### Exercise directions
Copy out exactly the stretch of the listing below that begins at the line containing "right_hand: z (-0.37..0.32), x" and ends at the line containing "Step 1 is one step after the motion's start", and copy nothing outside it.

[[ Listed records, beginning ]]

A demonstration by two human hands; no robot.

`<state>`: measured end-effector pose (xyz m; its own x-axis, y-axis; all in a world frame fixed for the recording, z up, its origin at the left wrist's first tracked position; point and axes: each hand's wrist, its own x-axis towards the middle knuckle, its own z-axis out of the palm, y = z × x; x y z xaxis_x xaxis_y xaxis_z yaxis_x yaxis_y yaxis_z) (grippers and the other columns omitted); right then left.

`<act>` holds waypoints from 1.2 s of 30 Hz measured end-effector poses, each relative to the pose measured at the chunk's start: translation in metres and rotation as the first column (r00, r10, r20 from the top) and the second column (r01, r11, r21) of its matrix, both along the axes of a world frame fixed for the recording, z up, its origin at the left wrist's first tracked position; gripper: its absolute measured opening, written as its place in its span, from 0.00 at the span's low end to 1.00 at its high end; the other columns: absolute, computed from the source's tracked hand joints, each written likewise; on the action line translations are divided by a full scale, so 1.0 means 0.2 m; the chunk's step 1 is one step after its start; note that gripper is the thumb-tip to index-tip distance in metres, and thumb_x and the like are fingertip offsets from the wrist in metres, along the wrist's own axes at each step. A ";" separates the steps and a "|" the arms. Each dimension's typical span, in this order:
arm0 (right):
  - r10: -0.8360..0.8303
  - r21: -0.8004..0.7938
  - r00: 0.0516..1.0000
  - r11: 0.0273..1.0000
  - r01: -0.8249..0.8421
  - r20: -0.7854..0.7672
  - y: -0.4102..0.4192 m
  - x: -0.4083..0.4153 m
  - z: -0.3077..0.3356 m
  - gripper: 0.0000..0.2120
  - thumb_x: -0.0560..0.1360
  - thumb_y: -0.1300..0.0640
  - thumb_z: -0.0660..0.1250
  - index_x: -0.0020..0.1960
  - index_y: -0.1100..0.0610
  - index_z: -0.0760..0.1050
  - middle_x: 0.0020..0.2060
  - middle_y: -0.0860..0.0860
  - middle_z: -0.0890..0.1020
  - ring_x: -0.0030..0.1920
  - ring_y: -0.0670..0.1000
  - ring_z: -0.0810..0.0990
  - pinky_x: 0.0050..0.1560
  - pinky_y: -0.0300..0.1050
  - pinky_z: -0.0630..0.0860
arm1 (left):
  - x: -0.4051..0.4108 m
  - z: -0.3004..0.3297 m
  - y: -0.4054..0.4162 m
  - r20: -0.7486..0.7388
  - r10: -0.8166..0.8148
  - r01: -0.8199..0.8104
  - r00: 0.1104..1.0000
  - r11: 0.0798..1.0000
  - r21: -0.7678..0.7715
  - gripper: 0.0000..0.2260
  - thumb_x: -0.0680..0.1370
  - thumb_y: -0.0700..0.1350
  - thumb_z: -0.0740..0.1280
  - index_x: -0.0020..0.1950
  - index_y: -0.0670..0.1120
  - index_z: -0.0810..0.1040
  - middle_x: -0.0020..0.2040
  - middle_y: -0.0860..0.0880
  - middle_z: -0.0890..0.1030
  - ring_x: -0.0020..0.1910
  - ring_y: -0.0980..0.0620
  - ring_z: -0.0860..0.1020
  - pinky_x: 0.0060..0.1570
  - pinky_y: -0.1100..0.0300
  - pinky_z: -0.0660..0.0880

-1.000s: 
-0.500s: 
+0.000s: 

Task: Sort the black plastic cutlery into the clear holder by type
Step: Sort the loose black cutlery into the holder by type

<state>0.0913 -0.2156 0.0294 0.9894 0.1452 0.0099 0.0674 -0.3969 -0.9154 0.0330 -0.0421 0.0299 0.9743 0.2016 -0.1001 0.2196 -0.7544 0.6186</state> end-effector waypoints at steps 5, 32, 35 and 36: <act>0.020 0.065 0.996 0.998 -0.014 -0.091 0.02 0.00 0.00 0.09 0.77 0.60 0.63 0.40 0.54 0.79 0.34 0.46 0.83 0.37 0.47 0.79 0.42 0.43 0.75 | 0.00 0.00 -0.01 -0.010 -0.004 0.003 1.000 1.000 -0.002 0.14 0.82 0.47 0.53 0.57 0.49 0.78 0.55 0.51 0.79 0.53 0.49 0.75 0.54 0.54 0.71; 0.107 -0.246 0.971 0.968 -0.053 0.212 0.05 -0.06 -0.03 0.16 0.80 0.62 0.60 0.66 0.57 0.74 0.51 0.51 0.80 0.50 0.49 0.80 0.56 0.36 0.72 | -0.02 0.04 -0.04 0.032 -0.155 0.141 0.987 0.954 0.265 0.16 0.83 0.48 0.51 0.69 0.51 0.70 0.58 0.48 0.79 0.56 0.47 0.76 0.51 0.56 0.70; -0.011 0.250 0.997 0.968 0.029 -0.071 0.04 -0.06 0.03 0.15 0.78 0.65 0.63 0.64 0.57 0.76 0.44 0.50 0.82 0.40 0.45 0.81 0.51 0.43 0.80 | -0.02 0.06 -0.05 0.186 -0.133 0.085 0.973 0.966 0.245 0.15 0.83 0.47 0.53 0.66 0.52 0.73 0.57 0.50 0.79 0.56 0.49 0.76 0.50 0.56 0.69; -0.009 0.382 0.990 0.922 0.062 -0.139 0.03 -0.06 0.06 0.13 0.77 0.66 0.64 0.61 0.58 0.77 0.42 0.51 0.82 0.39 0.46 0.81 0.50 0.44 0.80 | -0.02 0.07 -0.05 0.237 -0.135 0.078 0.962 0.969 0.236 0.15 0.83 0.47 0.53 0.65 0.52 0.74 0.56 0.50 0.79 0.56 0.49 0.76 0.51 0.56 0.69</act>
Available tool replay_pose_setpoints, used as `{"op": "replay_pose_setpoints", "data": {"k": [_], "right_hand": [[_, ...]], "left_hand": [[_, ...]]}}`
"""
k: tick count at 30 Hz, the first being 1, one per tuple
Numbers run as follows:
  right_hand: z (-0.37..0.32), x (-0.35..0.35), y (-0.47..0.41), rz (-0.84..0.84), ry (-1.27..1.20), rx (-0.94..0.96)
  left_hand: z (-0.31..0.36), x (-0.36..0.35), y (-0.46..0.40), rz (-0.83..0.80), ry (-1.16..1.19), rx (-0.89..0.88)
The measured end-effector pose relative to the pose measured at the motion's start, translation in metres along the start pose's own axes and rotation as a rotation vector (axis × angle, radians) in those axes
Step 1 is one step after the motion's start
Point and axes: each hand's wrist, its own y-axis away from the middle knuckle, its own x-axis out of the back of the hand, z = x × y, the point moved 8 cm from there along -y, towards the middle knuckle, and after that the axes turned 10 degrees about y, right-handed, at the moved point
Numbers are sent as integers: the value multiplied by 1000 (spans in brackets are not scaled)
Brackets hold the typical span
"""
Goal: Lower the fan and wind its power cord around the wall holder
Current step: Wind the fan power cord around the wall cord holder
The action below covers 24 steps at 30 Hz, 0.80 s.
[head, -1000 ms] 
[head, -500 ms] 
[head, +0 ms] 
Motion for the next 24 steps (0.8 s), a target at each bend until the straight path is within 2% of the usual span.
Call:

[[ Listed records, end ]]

### Answer space
  right_hand: z (-0.37..0.32), x (-0.35..0.35), y (-0.47..0.41), rz (-0.84..0.84), ry (-1.27..1.20), rx (-0.94..0.96)
  left_hand: z (-0.31..0.36), x (-0.36..0.35), y (-0.46..0.40), rz (-0.83..0.80), ry (-1.16..1.19), rx (-0.89..0.88)
The measured end-effector pose relative to the pose measured at the motion's start, translation in metres along the start pose's own axes and rotation as a rotation vector (axis × angle, radians) in those axes
Step 1 is one step after the motion's start

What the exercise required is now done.